** TO DO **
Take every line in the entries that includes the word "right" and copy it.
== Segment start ==
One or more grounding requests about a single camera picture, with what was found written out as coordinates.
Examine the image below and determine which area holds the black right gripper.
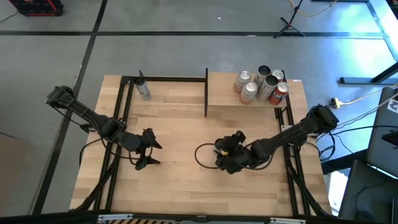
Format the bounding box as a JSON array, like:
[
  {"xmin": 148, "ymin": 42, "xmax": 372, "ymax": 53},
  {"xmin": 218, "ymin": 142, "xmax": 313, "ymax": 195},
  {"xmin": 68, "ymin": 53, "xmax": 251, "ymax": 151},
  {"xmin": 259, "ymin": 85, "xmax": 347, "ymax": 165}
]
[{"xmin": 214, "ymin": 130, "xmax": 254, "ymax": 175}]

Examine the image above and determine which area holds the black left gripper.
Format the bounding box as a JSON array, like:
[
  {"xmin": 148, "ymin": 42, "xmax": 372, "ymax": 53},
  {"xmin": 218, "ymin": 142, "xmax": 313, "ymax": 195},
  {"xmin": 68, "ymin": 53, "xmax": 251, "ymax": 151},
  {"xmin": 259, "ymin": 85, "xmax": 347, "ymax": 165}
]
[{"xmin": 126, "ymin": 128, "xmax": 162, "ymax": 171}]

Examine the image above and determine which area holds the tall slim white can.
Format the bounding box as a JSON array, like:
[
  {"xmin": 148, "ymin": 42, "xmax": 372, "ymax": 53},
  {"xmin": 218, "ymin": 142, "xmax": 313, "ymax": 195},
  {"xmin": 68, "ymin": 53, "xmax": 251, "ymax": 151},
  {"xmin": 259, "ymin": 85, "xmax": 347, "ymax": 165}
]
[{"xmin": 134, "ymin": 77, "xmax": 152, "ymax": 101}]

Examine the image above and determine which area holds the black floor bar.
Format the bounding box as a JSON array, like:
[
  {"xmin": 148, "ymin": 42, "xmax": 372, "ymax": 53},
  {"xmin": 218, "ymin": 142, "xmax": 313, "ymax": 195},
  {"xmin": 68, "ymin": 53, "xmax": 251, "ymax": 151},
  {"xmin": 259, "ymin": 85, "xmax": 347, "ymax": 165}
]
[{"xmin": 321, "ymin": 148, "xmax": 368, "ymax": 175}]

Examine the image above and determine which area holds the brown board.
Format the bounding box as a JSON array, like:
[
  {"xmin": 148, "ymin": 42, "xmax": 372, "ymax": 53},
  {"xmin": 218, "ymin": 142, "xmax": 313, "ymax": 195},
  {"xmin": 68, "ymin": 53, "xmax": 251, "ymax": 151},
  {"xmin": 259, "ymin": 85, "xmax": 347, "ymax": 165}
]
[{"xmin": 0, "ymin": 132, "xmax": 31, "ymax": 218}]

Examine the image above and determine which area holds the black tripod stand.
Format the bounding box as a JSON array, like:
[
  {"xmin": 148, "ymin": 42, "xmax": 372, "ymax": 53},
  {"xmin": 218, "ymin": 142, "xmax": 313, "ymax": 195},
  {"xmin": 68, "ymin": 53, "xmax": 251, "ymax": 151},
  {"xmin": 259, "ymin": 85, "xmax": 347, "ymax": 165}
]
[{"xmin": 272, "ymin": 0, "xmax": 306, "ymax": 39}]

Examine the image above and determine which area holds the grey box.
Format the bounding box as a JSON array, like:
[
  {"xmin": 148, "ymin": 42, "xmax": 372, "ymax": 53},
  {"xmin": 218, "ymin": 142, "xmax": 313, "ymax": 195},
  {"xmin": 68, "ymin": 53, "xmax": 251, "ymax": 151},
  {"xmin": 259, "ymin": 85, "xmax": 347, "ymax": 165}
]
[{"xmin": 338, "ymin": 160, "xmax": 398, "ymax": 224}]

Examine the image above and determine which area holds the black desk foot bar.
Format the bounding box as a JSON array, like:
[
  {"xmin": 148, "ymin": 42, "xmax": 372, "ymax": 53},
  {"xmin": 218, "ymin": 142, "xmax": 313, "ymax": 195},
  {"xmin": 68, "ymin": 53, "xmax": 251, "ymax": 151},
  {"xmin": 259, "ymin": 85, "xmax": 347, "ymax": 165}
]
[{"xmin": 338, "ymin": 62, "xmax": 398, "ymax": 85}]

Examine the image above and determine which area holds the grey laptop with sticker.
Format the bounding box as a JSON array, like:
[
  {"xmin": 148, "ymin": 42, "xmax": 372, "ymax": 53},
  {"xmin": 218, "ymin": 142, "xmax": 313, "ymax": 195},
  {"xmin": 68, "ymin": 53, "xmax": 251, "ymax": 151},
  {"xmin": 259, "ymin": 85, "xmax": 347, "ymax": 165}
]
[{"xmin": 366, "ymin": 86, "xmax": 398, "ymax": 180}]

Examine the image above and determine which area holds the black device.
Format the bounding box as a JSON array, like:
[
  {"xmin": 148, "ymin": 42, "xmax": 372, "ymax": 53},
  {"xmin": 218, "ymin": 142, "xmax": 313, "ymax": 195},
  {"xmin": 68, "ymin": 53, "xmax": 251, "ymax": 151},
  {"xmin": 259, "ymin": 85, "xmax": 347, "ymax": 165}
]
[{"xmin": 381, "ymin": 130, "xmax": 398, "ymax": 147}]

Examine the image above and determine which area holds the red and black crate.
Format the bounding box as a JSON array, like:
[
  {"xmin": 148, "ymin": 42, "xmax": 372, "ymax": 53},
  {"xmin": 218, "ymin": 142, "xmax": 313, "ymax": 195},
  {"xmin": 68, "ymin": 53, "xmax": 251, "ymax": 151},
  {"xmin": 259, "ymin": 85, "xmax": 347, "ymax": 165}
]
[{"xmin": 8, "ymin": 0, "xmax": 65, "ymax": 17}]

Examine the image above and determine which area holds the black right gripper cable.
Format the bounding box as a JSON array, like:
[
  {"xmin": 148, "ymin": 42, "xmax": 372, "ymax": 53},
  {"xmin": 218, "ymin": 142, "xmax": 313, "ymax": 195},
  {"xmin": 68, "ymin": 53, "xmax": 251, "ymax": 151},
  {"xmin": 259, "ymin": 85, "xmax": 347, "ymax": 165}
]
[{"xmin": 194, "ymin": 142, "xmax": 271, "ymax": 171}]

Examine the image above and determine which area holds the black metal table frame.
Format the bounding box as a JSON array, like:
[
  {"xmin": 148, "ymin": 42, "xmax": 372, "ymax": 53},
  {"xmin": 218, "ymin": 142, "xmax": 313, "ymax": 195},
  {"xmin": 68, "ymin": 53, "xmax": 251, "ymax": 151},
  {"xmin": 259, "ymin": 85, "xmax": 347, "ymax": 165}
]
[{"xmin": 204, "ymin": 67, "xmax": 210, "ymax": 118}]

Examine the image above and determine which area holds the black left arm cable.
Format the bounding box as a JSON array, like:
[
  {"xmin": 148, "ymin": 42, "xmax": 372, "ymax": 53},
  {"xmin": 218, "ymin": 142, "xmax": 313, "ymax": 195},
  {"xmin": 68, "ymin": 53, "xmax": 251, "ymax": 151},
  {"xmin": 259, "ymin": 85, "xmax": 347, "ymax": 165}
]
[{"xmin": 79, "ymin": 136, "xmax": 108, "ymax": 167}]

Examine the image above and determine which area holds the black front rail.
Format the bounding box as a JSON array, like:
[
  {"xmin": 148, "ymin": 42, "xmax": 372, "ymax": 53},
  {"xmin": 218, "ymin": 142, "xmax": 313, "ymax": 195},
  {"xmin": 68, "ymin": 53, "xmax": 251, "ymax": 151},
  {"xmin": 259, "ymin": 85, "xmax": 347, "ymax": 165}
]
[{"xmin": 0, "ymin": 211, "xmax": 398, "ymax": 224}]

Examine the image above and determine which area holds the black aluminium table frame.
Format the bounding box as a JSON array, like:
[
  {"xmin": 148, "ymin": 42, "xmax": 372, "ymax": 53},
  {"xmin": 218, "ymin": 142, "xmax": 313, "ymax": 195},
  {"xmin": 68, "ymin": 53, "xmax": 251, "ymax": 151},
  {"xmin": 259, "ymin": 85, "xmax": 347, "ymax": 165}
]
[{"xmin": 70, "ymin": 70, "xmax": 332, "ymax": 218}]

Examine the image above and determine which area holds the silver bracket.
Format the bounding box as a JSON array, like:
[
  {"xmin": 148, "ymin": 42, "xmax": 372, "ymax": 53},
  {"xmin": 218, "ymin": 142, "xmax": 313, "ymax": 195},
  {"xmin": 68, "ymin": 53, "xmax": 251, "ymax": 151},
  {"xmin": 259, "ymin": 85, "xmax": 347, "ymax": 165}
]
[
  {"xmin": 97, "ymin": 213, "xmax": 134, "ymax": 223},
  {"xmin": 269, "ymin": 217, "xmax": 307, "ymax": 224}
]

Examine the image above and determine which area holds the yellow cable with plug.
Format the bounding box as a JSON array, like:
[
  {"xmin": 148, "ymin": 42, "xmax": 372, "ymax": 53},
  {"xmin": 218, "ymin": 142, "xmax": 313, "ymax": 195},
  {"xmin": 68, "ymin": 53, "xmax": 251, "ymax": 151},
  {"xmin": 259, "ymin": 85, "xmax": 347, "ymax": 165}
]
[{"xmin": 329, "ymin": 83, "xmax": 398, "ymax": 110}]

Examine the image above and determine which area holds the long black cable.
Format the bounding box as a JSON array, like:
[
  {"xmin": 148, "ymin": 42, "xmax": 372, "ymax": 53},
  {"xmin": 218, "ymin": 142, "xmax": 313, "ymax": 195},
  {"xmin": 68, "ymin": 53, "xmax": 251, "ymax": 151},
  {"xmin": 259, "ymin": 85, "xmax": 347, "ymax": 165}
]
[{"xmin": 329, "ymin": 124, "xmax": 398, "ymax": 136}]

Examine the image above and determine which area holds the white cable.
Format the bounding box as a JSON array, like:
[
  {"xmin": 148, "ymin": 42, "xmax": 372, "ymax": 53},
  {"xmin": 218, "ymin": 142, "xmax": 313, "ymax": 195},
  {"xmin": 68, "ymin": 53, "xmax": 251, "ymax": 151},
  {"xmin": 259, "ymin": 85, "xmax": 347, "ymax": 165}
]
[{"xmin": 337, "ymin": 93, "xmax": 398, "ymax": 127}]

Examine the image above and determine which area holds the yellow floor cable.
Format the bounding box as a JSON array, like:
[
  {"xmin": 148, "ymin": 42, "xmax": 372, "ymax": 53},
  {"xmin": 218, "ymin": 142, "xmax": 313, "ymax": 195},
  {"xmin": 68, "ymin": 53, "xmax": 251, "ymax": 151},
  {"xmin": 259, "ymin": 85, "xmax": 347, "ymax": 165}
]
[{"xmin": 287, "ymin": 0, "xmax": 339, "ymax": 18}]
== Segment end ==
** REPLY **
Examine the image below and determine which area holds the black right gripper.
Examine the image above and determine which area holds the black right gripper cable.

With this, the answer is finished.